In reply to: Thomas Munro (#12)

Re: BUG #14808: V10-beta4, backend abort

Thomas Munro <thomas.munro@enterprisedb.com> writes:

Aside from the RI case, the other user visible change in behaviour
will be for statements that update the same table via multiple
ModifyTable nodes (wCTEs). Our regression test has:

with wcte as (insert into table1 values (42))
insert into table2 values ('hello world');

... which demonstrates the fix for the original complaint that table1
and table2 earlier tried to use the same transition table (and
crashed). A new variant inserting into table1 twice would show the
difference. Today we get:

postgres=# with wcte as (insert into table1 values (42))
insert into table1 values (43);
NOTICE: trigger = table1_trig, new table = (43,)
NOTICE: trigger = table1_trig, new table = (42,)
INSERT 0 1

Presumably with your change there will be a single transition table
for inserts into table, holding both (42,) and (43,). But will we
fire the trigger once or twice?

Not necessarily. That would be true only if we allow the WCTE to share
trigger context with the outer query, which I think it does not today.
I've not checked the code, but presumably if we fire the trigger twice
right now, that means there are separate trigger contexts, ie somebody
is calling AfterTriggerBeginQuery/AfterTriggerEndQuery around the WCTE.
If not, maybe we could make it do so. OTOH, looking at the text of
the spec, I think it's darn hard to justify the behavior shown above.

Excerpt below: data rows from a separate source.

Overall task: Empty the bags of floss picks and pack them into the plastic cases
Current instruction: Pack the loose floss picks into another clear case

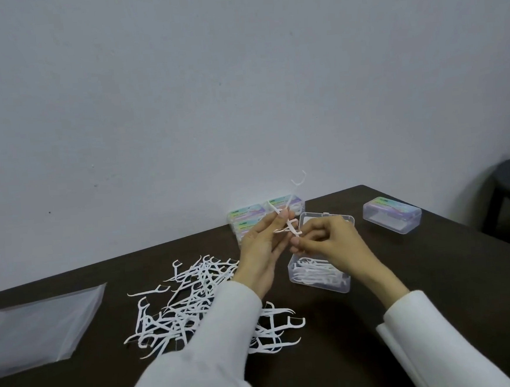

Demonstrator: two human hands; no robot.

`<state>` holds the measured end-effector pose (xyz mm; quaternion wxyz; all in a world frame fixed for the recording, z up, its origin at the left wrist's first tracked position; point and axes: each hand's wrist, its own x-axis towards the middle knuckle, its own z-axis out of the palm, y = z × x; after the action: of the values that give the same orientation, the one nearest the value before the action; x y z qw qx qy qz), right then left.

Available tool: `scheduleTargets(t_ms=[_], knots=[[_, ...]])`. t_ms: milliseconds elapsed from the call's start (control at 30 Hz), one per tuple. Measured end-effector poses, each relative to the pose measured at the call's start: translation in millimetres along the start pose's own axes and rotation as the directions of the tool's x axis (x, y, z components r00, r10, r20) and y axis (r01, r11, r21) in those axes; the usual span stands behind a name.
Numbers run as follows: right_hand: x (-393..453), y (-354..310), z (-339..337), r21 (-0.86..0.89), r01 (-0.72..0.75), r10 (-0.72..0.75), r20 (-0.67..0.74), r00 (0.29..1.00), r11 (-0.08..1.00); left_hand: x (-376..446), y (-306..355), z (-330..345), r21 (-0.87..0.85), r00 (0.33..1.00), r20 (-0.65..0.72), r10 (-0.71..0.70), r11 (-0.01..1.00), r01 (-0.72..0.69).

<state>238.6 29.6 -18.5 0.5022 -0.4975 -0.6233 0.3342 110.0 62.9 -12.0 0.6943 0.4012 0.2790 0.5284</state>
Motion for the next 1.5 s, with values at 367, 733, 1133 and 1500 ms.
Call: scheduleTargets(t_ms=[367,733,1133,1500], knots=[[-1.9,1.2,-14.1,-0.267,-0.022,0.039,0.058,0.998,0.963,-0.1,-9.8,-2.0,-0.024,0.992,0.011,-0.125,0.992,0.125],[-5.5,3.1,-36.4,-0.578,-0.026,0.062,0.042,0.997,0.815,0.1,-7.6,-8.9,0.172,0.997,-0.032,-0.065,0.983,0.070],[-4.4,20.4,-49.5,-0.710,-0.106,0.106,-0.044,0.993,0.696,3.7,-13.1,-8.8,0.554,0.982,-0.009,0.191,0.818,-0.154],[-5.1,20.5,-49.5,-0.653,-0.123,0.116,-0.054,0.992,0.747,4.7,-28.4,-13.9,0.818,0.950,0.097,0.296,0.520,-0.245]])
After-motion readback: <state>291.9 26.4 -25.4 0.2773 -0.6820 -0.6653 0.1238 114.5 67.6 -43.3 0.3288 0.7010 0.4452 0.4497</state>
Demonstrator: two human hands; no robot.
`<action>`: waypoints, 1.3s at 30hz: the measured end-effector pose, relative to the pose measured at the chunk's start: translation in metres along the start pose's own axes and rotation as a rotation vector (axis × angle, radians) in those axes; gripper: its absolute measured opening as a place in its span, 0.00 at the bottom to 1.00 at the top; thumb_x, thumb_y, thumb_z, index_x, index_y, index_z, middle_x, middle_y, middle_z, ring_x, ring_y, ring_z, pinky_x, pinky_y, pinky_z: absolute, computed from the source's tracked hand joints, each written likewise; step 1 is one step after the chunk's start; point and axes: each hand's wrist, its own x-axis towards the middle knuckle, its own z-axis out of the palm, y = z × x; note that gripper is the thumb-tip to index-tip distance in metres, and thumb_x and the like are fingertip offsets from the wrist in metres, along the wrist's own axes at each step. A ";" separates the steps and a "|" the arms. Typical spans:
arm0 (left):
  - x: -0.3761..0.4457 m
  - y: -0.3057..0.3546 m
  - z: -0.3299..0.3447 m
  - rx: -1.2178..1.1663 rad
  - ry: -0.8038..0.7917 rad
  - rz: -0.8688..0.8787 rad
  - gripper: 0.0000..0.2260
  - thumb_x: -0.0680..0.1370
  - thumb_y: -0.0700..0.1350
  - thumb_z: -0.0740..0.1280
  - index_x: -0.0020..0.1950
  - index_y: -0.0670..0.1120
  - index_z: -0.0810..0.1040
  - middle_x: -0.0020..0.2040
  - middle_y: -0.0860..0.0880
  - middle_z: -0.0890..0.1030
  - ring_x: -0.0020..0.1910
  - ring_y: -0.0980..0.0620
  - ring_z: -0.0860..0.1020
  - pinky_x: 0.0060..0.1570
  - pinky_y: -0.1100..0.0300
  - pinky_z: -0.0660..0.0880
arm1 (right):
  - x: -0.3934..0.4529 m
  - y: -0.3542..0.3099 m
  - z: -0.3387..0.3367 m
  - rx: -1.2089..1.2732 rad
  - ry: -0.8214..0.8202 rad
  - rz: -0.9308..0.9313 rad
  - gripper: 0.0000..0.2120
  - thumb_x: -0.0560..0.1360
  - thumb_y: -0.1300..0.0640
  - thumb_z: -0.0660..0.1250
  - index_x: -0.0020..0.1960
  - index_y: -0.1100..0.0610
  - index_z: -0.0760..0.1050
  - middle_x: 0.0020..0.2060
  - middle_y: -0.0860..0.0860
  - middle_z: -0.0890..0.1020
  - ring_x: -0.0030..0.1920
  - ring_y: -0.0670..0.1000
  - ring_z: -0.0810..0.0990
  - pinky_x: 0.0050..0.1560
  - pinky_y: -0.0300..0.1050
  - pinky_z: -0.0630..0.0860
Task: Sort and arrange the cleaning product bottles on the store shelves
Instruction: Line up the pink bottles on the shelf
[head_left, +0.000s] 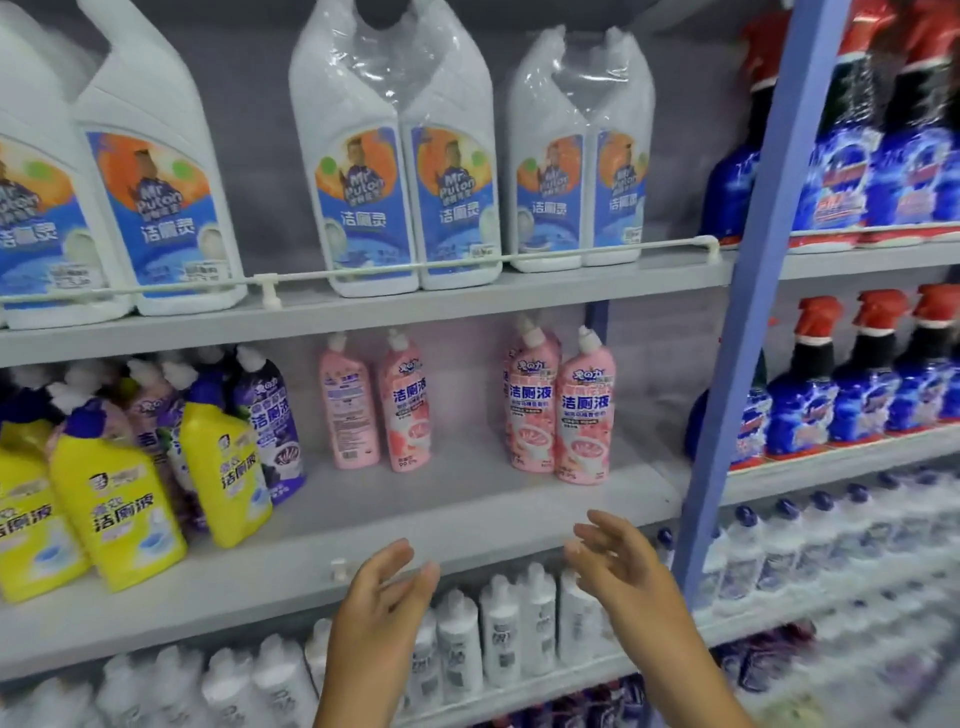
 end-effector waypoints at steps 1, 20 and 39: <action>0.000 -0.002 0.010 0.017 -0.019 -0.012 0.12 0.76 0.48 0.74 0.57 0.59 0.79 0.60 0.61 0.82 0.55 0.60 0.82 0.53 0.57 0.78 | 0.003 0.004 -0.010 0.011 0.014 0.014 0.28 0.66 0.39 0.74 0.65 0.40 0.74 0.60 0.39 0.81 0.56 0.40 0.82 0.64 0.53 0.78; 0.204 -0.011 0.167 -0.018 -0.197 0.048 0.16 0.75 0.44 0.76 0.60 0.54 0.77 0.57 0.58 0.82 0.46 0.72 0.80 0.44 0.75 0.74 | 0.177 0.025 -0.045 -0.132 0.236 -0.032 0.19 0.70 0.40 0.73 0.58 0.37 0.73 0.57 0.35 0.80 0.57 0.36 0.80 0.54 0.40 0.78; 0.242 -0.006 0.195 0.090 -0.216 0.080 0.27 0.65 0.58 0.79 0.62 0.59 0.76 0.56 0.59 0.85 0.56 0.59 0.83 0.57 0.52 0.79 | 0.268 0.047 -0.051 -0.089 -0.052 -0.095 0.25 0.72 0.66 0.77 0.60 0.44 0.74 0.48 0.38 0.86 0.49 0.41 0.85 0.46 0.34 0.79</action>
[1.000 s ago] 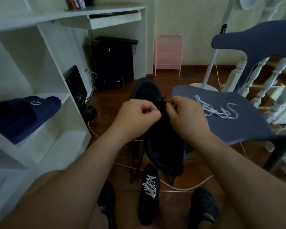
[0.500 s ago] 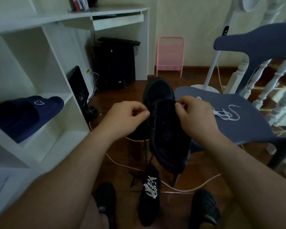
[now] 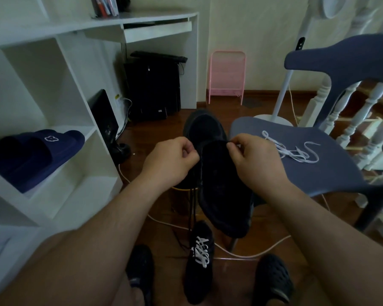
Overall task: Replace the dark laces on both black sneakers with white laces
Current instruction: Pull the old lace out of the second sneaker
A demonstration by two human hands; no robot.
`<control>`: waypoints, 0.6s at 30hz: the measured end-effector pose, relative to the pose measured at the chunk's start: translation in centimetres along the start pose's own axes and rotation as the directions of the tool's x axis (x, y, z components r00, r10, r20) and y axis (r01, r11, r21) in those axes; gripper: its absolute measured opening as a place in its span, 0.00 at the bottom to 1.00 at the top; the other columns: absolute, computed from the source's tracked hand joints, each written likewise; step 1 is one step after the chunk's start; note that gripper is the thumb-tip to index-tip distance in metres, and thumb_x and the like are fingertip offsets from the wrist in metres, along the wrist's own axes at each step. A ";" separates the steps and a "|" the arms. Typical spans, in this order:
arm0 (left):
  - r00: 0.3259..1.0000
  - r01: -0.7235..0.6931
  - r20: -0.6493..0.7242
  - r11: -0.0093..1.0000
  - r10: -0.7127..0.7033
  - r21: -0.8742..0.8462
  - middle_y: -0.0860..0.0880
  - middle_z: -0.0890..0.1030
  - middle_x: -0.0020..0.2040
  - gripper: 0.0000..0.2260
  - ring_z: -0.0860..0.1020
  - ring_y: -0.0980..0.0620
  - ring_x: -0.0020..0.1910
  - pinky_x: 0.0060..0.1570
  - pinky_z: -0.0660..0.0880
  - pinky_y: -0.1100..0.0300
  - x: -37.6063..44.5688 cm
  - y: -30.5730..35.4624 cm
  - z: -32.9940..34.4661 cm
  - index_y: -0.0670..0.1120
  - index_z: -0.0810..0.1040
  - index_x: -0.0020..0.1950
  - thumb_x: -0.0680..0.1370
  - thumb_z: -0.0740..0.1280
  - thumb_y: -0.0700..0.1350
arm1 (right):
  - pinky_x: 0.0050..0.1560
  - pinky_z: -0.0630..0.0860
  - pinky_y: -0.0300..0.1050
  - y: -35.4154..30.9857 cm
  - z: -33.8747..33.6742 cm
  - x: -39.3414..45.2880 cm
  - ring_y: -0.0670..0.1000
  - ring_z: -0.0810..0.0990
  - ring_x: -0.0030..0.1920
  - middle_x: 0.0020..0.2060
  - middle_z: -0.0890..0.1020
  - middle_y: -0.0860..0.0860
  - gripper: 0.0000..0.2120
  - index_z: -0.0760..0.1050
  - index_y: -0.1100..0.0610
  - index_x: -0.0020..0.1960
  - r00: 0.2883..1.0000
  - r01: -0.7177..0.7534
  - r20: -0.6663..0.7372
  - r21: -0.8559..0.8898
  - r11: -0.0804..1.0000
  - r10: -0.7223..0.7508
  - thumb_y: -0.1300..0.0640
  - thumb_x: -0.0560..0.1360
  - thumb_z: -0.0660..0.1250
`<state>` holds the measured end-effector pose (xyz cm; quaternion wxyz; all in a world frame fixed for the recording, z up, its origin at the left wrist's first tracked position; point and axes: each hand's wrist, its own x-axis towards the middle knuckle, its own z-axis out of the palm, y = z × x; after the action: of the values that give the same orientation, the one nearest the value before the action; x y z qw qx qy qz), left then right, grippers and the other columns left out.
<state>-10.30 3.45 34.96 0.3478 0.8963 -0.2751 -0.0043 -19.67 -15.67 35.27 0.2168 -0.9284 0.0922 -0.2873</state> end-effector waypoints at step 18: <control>0.989 -0.124 -0.087 0.991 0.119 -0.054 0.57 0.78 0.46 0.05 0.77 0.58 0.43 0.40 0.75 0.57 0.0 0.5 0.0 0.56 0.78 0.54 0.84 0.66 0.56 | 0.43 0.67 0.43 0.2 -1.0 0.3 0.46 0.74 0.38 0.35 0.75 0.43 0.09 0.81 0.54 0.49 0.997 -0.051 -0.062 0.075 0.996 0.055 0.53 0.83 0.65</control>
<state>-10.55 3.11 35.27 0.3848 0.8666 -0.3142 0.0464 -20.04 -16.31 36.10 0.2553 -0.9074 0.1131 -0.3140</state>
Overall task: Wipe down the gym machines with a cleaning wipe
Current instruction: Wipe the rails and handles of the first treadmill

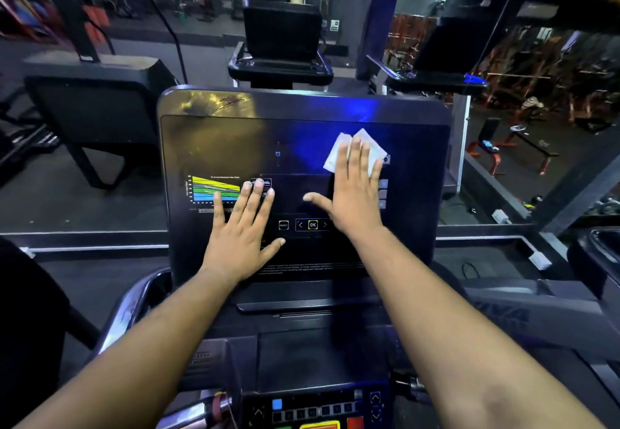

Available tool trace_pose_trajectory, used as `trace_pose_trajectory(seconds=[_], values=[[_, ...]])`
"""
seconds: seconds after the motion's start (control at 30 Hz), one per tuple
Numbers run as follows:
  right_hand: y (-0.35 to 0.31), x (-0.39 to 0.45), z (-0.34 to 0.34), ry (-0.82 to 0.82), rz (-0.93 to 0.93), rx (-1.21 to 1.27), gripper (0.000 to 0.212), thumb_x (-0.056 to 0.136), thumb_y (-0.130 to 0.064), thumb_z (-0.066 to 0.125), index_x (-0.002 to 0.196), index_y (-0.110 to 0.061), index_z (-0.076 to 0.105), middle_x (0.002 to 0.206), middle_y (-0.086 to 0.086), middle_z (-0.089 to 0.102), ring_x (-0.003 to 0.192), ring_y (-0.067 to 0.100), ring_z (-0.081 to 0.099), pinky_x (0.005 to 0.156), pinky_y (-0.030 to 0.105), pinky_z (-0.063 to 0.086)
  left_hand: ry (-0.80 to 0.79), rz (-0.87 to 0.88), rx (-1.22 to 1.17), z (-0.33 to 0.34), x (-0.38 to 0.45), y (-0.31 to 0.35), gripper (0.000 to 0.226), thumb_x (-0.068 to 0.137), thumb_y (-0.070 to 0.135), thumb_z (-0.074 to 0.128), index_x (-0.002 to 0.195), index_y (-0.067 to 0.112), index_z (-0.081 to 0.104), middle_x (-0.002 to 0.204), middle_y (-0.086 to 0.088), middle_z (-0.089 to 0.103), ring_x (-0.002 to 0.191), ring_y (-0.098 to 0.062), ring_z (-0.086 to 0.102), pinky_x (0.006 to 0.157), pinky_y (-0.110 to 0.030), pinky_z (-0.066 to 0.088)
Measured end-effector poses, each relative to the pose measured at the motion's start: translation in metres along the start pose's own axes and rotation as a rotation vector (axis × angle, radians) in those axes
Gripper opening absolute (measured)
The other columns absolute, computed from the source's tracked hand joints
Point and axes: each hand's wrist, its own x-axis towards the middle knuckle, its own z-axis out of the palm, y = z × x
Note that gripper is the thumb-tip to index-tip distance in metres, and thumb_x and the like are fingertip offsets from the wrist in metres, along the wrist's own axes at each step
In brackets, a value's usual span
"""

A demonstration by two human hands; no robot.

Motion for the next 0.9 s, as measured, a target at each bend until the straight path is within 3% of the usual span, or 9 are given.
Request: trace_pose_trajectory(seconds=[0.17,0.33,0.47,0.57,0.63,0.77,0.83,0.9], values=[[-0.03,-0.074,0.064,-0.125,-0.367,-0.136,0.129,0.072,-0.093,0.038,0.16,-0.007,0.001,0.166,0.014,0.0,0.156,0.031,0.011,0.123,0.059,0.008,-0.011,-0.019,-0.006,0.005,-0.011,-0.005,0.097,0.09,0.069,0.043,0.163,0.014,0.011,0.171,-0.009,-0.001,0.158,-0.025,0.001,0.121,-0.067,0.003],[-0.019,-0.157,0.107,-0.317,-0.54,-0.248,0.124,0.074,-0.094,0.033,0.161,-0.009,0.015,0.169,0.011,0.011,0.157,0.027,0.003,0.12,0.054,0.019,-0.023,-0.031,-0.006,0.009,-0.026,-0.015,0.096,0.09,0.07,0.041,0.163,0.014,0.013,0.171,-0.008,0.0,0.158,-0.024,0.001,0.122,-0.065,0.0],[-0.004,-0.124,0.086,-0.318,-0.674,-0.322,0.115,0.076,-0.091,0.028,0.16,-0.013,0.023,0.167,0.007,0.022,0.155,0.022,0.019,0.123,0.051,0.016,-0.034,-0.026,-0.004,0.01,-0.034,-0.02,0.095,0.09,0.07,0.039,0.163,0.015,0.013,0.171,-0.008,-0.001,0.158,-0.024,0.001,0.122,-0.065,-0.002],[-0.005,-0.057,0.046,-0.203,-0.586,-0.33,0.113,0.076,-0.09,0.028,0.158,-0.012,0.03,0.161,0.01,0.036,0.15,0.024,0.032,0.122,0.053,0.015,-0.029,-0.034,0.005,0.008,-0.036,-0.025,0.095,0.09,0.07,0.039,0.163,0.014,0.014,0.171,-0.008,0.0,0.158,-0.024,0.003,0.122,-0.066,-0.002],[-0.012,-0.012,0.017,-0.072,-0.491,-0.291,0.116,0.075,-0.09,0.026,0.159,-0.01,0.025,0.164,0.012,0.029,0.152,0.025,0.026,0.123,0.054,0.012,-0.034,-0.04,0.018,0.006,-0.035,-0.028,0.096,0.09,0.07,0.04,0.163,0.014,0.014,0.171,-0.009,0.0,0.158,-0.024,0.002,0.122,-0.066,0.0],[-0.027,0.042,-0.027,-0.003,-0.329,-0.237,0.121,0.073,-0.094,0.014,0.162,-0.013,-0.004,0.164,0.005,-0.019,0.156,0.023,-0.008,0.125,0.052,-0.005,-0.034,-0.061,0.035,0.002,-0.034,-0.039,0.097,0.09,0.071,0.042,0.163,0.013,0.015,0.171,-0.008,0.0,0.158,-0.024,0.001,0.121,-0.067,0.001],[-0.032,0.042,-0.028,-0.001,-0.311,-0.239,0.123,0.072,-0.095,0.01,0.16,-0.011,-0.009,0.163,0.006,-0.026,0.155,0.025,-0.014,0.125,0.054,-0.006,-0.034,-0.064,0.038,0.002,-0.035,-0.044,0.096,0.089,0.071,0.042,0.163,0.014,0.016,0.171,-0.009,0.001,0.158,-0.024,0.001,0.121,-0.068,0.002],[-0.035,0.024,-0.01,-0.022,-0.338,-0.244,0.126,0.071,-0.095,0.015,0.16,-0.01,-0.007,0.165,0.01,-0.021,0.155,0.027,-0.013,0.124,0.057,-0.004,-0.033,-0.071,0.036,0.003,-0.037,-0.049,0.096,0.089,0.071,0.041,0.163,0.014,0.016,0.171,-0.009,0.002,0.158,-0.024,0.001,0.121,-0.068,0.002]])
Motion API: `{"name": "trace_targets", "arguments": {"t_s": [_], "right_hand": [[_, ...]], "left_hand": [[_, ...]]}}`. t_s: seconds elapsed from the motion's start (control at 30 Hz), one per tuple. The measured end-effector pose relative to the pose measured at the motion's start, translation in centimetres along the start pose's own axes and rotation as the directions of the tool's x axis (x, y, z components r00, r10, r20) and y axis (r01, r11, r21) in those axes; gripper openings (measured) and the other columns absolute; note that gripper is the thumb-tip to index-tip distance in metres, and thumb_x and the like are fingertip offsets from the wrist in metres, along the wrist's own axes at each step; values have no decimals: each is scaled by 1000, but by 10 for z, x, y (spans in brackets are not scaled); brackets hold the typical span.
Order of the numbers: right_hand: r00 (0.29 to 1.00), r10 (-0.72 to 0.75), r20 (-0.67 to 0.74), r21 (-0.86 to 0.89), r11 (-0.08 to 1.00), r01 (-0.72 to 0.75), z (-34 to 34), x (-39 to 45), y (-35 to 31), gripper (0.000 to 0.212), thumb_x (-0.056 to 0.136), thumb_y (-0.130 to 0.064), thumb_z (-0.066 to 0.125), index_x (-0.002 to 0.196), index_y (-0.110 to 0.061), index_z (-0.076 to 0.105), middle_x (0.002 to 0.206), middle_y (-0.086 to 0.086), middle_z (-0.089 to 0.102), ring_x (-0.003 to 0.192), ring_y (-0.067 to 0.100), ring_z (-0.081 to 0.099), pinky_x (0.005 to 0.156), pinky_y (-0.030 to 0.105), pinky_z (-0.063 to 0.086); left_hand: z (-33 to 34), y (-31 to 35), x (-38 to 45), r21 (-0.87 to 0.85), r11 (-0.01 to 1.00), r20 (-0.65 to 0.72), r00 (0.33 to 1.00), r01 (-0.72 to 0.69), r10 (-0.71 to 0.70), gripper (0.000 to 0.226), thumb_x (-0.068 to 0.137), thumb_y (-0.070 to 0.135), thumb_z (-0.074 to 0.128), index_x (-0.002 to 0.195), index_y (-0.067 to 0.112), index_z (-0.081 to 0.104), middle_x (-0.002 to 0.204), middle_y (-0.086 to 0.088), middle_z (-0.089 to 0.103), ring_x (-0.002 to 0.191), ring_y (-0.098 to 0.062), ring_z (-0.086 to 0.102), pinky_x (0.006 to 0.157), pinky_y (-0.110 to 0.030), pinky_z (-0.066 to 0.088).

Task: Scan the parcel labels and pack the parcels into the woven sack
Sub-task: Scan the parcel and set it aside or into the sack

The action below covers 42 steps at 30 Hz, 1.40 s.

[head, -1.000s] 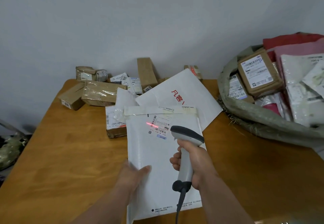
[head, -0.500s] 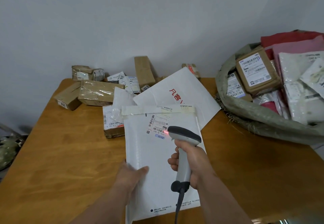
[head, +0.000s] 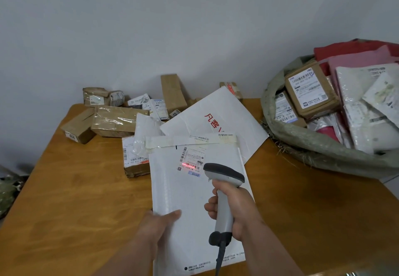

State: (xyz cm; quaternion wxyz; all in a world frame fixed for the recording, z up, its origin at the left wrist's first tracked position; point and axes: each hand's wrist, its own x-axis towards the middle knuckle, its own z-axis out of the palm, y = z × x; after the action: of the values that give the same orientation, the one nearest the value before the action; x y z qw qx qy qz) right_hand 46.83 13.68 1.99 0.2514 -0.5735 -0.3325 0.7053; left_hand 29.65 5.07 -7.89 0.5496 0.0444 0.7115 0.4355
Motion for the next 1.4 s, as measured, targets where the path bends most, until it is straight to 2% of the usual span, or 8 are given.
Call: {"name": "trace_targets", "arguments": {"t_s": [0.1, 0.23, 0.3, 0.4, 0.67, 0.8, 0.93, 1.4], "right_hand": [[1000, 0, -4, 15, 1000, 1, -2, 0, 2, 29, 88, -24, 74, 100, 0, 67, 68, 14, 69, 61, 26, 71, 57, 32, 59], [1000, -15, -15, 13, 1000, 15, -6, 0, 4, 26, 87, -24, 75, 99, -2, 68, 68, 13, 70, 64, 26, 73, 59, 33, 59], [999, -35, -27, 11, 999, 35, -9, -1, 3, 24, 86, -25, 76, 97, -5, 69, 67, 11, 71, 64, 26, 73, 59, 32, 58], [995, -89, -39, 19, 996, 90, -13, -3, -6, 21, 85, -24, 77, 95, -7, 70, 65, 9, 71, 64, 25, 73, 59, 31, 57], [955, -292, -53, 34, 955, 294, -43, -18, -67, 20, 85, -22, 77, 91, -4, 70, 62, 3, 68, 55, 14, 69, 51, 25, 54], [918, -383, -104, 46, 920, 389, -87, -26, -92, 18, 84, -21, 77, 91, -7, 69, 62, 2, 69, 56, 15, 70, 52, 25, 55], [889, -422, -180, 33, 900, 434, -145, -27, -109, 18, 85, -24, 78, 93, -10, 70, 62, -1, 71, 58, 11, 70, 53, 21, 52], [672, -463, -578, 24, 814, 580, -312, -28, -156, 23, 86, -25, 77, 102, -13, 67, 85, 6, 74, 80, 20, 70, 69, 32, 54]], "left_hand": [[0, -1, 2, -34, 999, -2, 1000, -1, 0, 47, 69, 14, 90, 101, 12, 55, 97, -11, 69, 83, -29, 66, 61, -34, 50], [3, 4, -2, -106, 994, 68, 998, 6, 2, 66, 59, 12, 93, 115, 3, 60, 95, -20, 75, 86, -41, 73, 84, -53, 58], [2, 8, -5, -159, 987, 61, 998, -19, 29, 72, 51, 11, 93, 114, 2, 60, 90, -20, 76, 80, -41, 74, 77, -52, 59], [-3, 15, -13, -232, 967, -1, 994, -106, 108, 76, 48, 10, 92, 116, 5, 59, 92, -19, 76, 80, -41, 74, 68, -47, 59], [20, 76, -62, -351, 834, -165, 905, -425, 392, 63, 59, 12, 87, 118, 13, 64, 109, -12, 73, 99, -39, 67, 95, -56, 51], [69, 104, -85, -378, 739, -226, 830, -557, 510, 48, 71, 12, 84, 114, 20, 65, 106, -5, 73, 95, -31, 68, 75, -37, 53], [137, 127, -106, -355, 691, -219, 774, -630, 594, 40, 75, 23, 84, 110, 24, 64, 104, 5, 71, 98, -26, 65, 85, -43, 52], [379, 192, -140, -341, 634, 100, 644, -694, 758, 39, 75, 34, 85, 106, 33, 61, 92, 17, 71, 79, -3, 69, 62, -19, 53]]}}
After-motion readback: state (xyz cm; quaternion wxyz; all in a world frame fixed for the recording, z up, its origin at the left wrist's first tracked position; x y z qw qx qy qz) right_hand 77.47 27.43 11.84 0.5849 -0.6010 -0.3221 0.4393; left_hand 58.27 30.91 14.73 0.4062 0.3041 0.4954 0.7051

The reason that the RI case would share trigger context with the outer
query is that we'd *not* call AfterTriggerBeginQuery/AfterTriggerEndQuery
around the RI query, which would be driven by the same skip_trigger
logic that exists today.

This seems like rather a mess to implement. I wonder whether I'm
reading it right, and whether other DBMSes actually implement it
like that.

I guess the alternative is storing extra per-tuple metadata,
transferring more work to the reader.

I really don't want any more per-tuple state. Adding the TCS link
was costly enough in terms of how big the tuple queue storage is.

regards, tom lane

--
Sent via pgsql-bugs mailing list (pgsql-bugs@postgresql.org)
To make changes to your subscription:
http://www.postgresql.org/mailpref/pgsql-bugs

#14

Thomas Munro

thomas.munro@gmail.com

almost 9 years ago

In reply to: Tom Lane (#13)

Re: BUG #14808: V10-beta4, backend abort

On Tue, Sep 12, 2017 at 12:53 PM, Tom Lane <tgl@sss.pgh.pa.us> wrote:

OTOH, looking at the text of
the spec, I think it's darn hard to justify the behavior shown above.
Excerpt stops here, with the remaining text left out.